**Task to complete**
In the listing below, print exactly the lines from the first through the one that contains "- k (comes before".

· · · ·

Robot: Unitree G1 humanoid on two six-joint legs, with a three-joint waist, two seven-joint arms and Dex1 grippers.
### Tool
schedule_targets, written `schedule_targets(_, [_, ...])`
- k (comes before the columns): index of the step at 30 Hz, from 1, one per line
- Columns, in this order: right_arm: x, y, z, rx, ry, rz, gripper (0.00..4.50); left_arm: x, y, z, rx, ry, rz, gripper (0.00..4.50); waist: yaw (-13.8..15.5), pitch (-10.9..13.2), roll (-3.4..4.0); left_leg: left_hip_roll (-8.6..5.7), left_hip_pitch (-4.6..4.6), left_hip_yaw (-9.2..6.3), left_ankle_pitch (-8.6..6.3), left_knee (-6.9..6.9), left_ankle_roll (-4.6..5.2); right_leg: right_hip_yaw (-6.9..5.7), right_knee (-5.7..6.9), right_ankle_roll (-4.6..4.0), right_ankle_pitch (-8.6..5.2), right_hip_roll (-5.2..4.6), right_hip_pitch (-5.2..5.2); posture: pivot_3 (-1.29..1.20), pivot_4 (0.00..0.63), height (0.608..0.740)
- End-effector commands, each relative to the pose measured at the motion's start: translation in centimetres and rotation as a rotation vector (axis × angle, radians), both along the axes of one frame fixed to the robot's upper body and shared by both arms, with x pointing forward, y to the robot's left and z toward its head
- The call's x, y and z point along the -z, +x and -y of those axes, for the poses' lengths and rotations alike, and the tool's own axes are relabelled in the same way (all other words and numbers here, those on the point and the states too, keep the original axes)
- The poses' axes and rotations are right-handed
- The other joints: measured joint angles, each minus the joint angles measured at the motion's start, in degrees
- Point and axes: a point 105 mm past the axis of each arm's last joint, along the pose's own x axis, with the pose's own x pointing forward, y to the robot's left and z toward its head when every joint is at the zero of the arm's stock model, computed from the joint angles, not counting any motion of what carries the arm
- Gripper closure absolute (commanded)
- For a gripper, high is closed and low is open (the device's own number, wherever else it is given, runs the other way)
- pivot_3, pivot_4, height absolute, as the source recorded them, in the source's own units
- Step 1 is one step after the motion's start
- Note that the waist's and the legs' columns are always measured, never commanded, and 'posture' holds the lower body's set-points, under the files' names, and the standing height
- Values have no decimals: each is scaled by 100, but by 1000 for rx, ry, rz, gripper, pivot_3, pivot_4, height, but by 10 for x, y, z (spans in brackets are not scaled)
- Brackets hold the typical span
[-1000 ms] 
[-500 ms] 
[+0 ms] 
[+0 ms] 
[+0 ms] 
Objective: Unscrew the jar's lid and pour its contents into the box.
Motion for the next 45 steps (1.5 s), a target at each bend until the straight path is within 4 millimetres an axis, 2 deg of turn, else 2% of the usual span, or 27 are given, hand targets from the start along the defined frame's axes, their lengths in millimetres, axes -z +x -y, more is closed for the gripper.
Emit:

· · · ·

**Your response**
Robot: Unitree G1 humanoid on two six-joint legs, with a three-joint waist, two seven-joint arms and Dex1 grippers.
### Tool
schedule_targets, written `schedule_targets(_, [_, ...])`
- k (comes before the columns): index of the step at 30 Hz, from 1, one per line

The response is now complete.